I stepped back, startled, speechless, overwhelmed by a rush of feelings that in my highly-wrought mood threw me into a kind of frenzy. Drunk with the transformation of my despair into full-fledged hope, and no longer master of myself, I stretched out a madman's arms to her, I heard my own voice uttering words wild, incoherent, without sense or meaning, that seemed to be forced out of my breast in spite of myself, under pressure of the frantic passion that had burst its bonds at the first unguarded moment, and spoilt at one blow all my hard-won record of self-control and self-restraint. She had sprung to her feet and evaded my touch; but as she stood at a little distance from me, her face still shone with the same radiance, and she looked, to my excited fancy, the very spirit of tender, impassioned, exalted human love,[277] too sweet not to allure, too pure not to command respect. There was no fear in her expression, only a shade of grave gentle reproach. As she fixed her solemn eyes upon me I stammered and grew ashamed, and my arms dropped to my sides as the recollection of the tragedy which had brought us here came like a pall over my excited spirits. Then she came round the table on her way towards the door, and would have gone out without a word, I think, if the abject shame and self-disgust with which I hung my head and slunk out of her way had not moved her to pity. I was afraid she would not like to pass me, savage beast as I had shown myself to be, so I had turned my back to the door and moved towards my old chair. But Babiole was too noble-hearted to need any affectations of prudery, and to see her old friend humiliated was too painful for her to bear.

[278]

'Mr. Maude,' she called to me in a low voice, and the very sound of her voice brought healing to my wounded self-esteem.

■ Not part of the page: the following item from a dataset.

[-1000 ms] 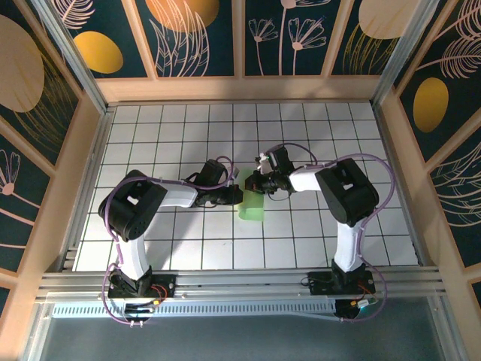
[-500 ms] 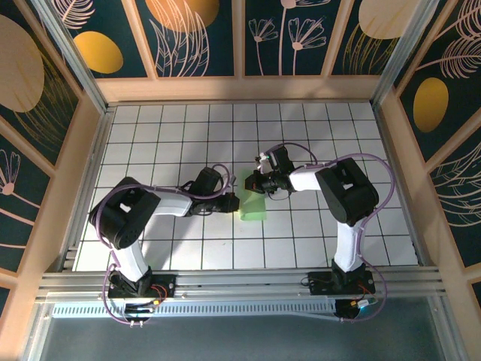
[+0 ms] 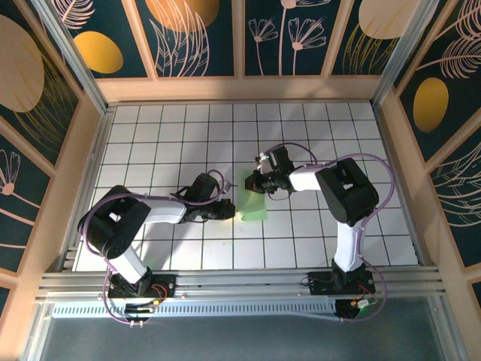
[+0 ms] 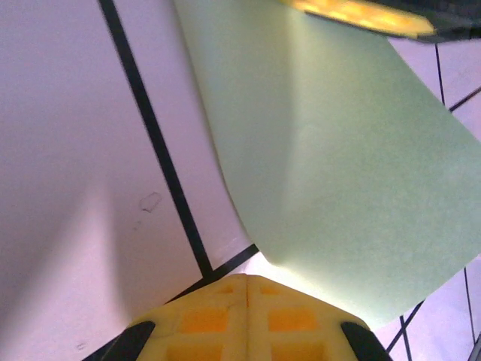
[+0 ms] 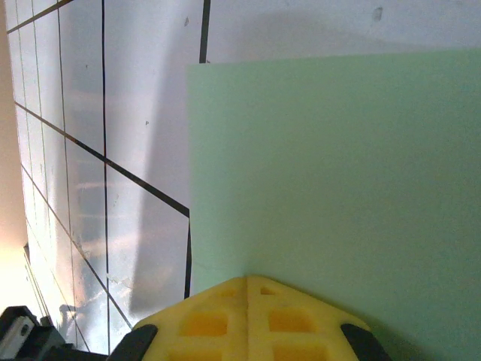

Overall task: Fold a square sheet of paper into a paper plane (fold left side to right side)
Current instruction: First fold the square sheet of paper in half at the center of the table.

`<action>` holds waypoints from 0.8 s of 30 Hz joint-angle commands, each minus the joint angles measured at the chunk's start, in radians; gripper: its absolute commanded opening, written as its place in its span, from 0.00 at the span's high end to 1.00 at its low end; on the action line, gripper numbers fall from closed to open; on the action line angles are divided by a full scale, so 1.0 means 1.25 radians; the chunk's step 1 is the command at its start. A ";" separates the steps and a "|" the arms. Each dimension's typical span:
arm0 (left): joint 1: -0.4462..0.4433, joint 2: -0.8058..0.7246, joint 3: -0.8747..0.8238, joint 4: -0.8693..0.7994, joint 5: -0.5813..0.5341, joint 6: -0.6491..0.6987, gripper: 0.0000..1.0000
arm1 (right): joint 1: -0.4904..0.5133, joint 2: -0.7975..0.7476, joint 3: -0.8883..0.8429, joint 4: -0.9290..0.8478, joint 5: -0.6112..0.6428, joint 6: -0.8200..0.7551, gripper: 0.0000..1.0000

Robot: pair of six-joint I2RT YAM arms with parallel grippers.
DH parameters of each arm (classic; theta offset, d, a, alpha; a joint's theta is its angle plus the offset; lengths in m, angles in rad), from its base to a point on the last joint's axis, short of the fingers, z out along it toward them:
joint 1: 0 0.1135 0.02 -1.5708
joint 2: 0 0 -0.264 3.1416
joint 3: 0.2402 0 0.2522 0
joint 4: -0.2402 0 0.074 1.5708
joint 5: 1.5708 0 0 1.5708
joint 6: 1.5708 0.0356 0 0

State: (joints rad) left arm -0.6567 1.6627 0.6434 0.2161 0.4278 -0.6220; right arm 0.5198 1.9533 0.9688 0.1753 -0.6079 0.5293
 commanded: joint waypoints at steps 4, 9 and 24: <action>0.034 -0.019 0.089 -0.045 0.016 0.011 1.00 | 0.000 0.030 -0.008 -0.074 0.056 -0.022 1.00; 0.021 0.047 0.133 -0.019 0.054 0.024 1.00 | 0.003 0.033 -0.007 -0.074 0.056 -0.020 1.00; -0.021 0.150 0.150 -0.049 0.066 0.051 1.00 | 0.004 0.036 0.002 -0.083 0.057 -0.018 1.00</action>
State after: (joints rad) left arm -0.6743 1.8393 0.8257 0.1932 0.5011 -0.5911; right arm 0.5220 1.9533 0.9756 0.1604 -0.6037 0.5289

I turned slowly, without lifting my eyes, and she held out her little hand for me to take.

'I am a great rough brute,' I said hoarsely. 'It is very good of you to forgive me.'

'You are our best friend, now and always,' she said, holding her hand steadily in mine. She continued with an effort: 'You are not hurt; then it is——'

She looked at me with eyes full of awe, but she was prepared for my answer.

'Fabian,' I whispered huskily.

'He is dead?' I scarcely heard the words as her white lips formed them.

'Yes.'

'God forgive me!' she said brokenly, while her eyes grew dark and soft with sorrow and shame; then drawing her hand from mine,[279] she crept with noiseless feet out of the room.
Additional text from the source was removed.